── Given data

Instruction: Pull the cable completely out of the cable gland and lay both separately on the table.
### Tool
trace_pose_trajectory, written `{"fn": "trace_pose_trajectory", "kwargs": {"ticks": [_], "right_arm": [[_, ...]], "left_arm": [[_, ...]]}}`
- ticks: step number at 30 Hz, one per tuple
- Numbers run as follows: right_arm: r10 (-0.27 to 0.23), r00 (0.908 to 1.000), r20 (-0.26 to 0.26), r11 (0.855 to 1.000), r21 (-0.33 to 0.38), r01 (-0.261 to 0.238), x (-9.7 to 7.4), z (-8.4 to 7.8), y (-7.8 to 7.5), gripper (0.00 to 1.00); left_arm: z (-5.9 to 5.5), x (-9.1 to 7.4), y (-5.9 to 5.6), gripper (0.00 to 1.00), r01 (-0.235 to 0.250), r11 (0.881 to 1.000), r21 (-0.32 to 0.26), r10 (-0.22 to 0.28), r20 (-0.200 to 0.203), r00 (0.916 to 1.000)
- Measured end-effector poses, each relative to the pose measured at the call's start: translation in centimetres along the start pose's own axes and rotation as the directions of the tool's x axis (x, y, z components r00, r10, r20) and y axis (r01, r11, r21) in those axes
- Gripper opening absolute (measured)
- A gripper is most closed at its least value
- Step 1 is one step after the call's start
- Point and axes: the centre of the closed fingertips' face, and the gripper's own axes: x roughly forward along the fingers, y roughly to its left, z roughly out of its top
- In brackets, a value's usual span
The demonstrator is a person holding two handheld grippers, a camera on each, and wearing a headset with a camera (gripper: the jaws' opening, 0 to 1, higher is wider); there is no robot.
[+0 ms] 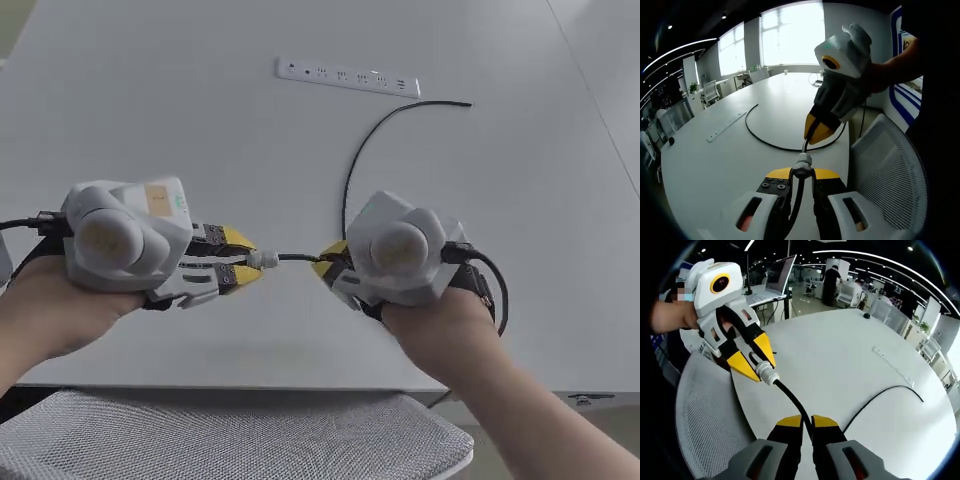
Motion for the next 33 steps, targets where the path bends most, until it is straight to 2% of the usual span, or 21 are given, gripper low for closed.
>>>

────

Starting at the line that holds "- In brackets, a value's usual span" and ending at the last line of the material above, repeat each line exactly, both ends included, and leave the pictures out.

◆ **Response to the task**
- In brackets, a value's usual span
The demonstrator is a person holding two handheld grippers, a camera on each, and wearing a headset with a camera (gripper: the jaws' opening, 0 to 1, higher is wider); there is no robot.
[+0 ms] 
Motion for the next 33 steps, targets where the path bends most, until it is straight to 2% of the usual span, or 21 are given, gripper low for closed.
>>>

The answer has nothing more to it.